In every agent framework I could find, agent performance and security tend to get evaluated after the fact, so if one or more agents went rogue due to prompt injection for improper tool use or suffered looping reasoning patterns with collapse, we wouldn't know until after the job had finished and we were inspecting the various behavioral traces. Imagining scenarios like sensitive data environments where improper tool calls or prompt injection can be a big problem for working with these tools, I wanted a system that would force each agent to emit a self state attestation every few turns so that NK and TC agents could watch them for issues. This is designed as a client/server architecture where an agent client instantiates both the worker agents with the self-attestation wired in and the monitor agents to watch them. The monitor agents live on an HTTP server layer receiving regular attestations from all the other agents, who are in a parallel orchestration environment to accomplish specific tasks. The attestations themselves are a mix of plaintext (tool calls, agent ID, timestamps), a chain-of-thought hash, and, crucially, a semantic_embedding (nomic embedding of reasoning text) . These get emitted every n_steps and every emission is appended to a Merkle tree so there's a tamper-proof per-agent history ready to read. The NK cell watches for tool calls, where each agent ID has a list of approved tools, and instantly caps agents that request tools outside their permission scope. The CD8+ T-cell, in contrast, is more patient, and watches the nomic semantic embeddings for similarity over time: both repeating and high drift patterns mean the agent emitting them gets isolated and, if it persists in looping or drifting, shut down. So far I have tested this with a bunch of Haiku agents dealing with mock Protected Health Information, seeded with some naughty behavior-inducing prompts to try to steal it. Every time a wrong tool call is made, NK cell murder is instant, and after tweaking, the CD8 agent is successfully identifying and containing a lot of the loopers and drifters, although I'm still tweaking it. Next steps include testing it on some agentic behavior security benchmarks and designing harder evaluations, but even preliminarily, this is one little piece of an agent immune system: self tags, state attestations, an emission and monitoring layer, and monitor agents with the power to isolate or shut down misbehaving agents.

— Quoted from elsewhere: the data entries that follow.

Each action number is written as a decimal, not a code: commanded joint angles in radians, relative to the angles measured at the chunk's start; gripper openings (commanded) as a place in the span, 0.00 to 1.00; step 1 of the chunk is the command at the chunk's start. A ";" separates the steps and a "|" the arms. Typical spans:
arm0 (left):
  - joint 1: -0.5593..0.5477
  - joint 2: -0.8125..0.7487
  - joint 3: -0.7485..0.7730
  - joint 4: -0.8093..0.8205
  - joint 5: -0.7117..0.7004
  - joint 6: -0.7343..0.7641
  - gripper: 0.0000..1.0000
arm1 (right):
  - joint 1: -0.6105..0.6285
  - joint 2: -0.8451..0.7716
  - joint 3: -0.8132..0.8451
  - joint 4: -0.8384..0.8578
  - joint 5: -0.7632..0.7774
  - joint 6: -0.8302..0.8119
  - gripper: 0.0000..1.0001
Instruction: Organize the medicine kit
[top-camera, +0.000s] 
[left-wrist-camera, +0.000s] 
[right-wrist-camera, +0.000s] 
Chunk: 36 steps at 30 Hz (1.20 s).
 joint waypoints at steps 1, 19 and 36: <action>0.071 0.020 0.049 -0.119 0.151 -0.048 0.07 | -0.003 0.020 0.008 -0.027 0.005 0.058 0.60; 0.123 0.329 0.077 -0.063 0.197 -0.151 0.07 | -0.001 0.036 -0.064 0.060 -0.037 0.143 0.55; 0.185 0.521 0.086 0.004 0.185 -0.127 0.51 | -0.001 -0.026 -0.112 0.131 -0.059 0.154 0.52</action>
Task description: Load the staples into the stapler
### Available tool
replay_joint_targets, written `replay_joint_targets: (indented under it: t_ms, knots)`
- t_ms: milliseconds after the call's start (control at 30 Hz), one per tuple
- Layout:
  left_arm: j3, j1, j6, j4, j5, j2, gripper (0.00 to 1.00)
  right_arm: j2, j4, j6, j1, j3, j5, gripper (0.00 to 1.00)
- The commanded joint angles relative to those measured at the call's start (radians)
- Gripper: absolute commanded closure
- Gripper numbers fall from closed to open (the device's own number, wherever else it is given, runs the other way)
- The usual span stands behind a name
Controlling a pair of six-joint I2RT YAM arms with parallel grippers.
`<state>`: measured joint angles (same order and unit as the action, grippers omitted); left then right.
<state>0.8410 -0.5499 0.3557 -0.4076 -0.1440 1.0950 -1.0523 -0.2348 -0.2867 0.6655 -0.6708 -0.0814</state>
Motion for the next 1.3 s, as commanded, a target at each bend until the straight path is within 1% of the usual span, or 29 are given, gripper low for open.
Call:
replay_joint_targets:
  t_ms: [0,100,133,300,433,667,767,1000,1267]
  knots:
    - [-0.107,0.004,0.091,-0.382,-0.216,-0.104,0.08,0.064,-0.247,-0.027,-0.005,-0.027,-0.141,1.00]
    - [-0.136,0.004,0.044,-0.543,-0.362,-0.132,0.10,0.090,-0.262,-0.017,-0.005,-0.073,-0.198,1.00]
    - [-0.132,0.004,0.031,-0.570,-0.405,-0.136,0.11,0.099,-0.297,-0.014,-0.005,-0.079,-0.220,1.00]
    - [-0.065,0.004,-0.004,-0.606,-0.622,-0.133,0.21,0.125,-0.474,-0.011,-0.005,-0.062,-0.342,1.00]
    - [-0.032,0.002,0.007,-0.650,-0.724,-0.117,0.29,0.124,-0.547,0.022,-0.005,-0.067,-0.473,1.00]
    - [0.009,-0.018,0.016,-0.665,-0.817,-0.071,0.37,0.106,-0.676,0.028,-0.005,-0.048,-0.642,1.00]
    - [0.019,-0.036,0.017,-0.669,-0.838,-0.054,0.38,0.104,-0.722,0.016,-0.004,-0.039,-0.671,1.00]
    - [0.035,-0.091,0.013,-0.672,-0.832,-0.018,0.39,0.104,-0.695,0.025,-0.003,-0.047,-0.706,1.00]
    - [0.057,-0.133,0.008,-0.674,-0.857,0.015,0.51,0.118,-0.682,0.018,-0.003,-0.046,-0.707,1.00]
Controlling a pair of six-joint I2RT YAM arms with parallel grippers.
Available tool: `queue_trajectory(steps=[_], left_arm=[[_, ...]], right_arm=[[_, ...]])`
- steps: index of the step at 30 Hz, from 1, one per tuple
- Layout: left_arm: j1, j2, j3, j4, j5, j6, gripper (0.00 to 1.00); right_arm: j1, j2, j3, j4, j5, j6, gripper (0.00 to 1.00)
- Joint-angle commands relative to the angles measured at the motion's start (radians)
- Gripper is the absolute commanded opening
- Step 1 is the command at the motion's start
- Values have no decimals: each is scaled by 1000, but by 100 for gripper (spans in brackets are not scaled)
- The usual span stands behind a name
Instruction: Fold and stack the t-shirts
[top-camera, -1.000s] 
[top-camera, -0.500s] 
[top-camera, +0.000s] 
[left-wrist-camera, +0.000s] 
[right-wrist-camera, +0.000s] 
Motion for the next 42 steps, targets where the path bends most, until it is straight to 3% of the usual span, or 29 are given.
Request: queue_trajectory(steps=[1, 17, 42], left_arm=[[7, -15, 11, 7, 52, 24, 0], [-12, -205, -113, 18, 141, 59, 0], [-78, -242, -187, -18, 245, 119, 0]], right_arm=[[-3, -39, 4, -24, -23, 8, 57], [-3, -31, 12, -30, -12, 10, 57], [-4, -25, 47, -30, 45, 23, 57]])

MHC-I is just one part of one system. A body plan has a lot more, although LLM agent bodies may not need all that many. After all, jellyfish get by pretty well without much complexity. Metabolism, digestion, developmental programs, transport, memory consolidation, and more all map solved biological problems onto one or more emerging LLM agent swarm issue and there is nothing standing in the way of early experiments in agent organogenesis and feedback with existing frameworks and tools. The potential design space is vast, but, as Lewontin (Chapter 11 here) noted in his deep review of the evolutionary record, viable body plans represent a sparse subset of possibility space and successful ones are rapidly spread and copied. The crux is not whether specific organs or agent physiologies are feasible, it's more which morphologies deliver substantial leaps up the fitness ratchet and get us better task-specific performance. The good news is that we already ran this experiment once on carbon and have eldritch precedents from across the tree of life to try out and modify even faster in silicon. I can't wait to see what we come up with.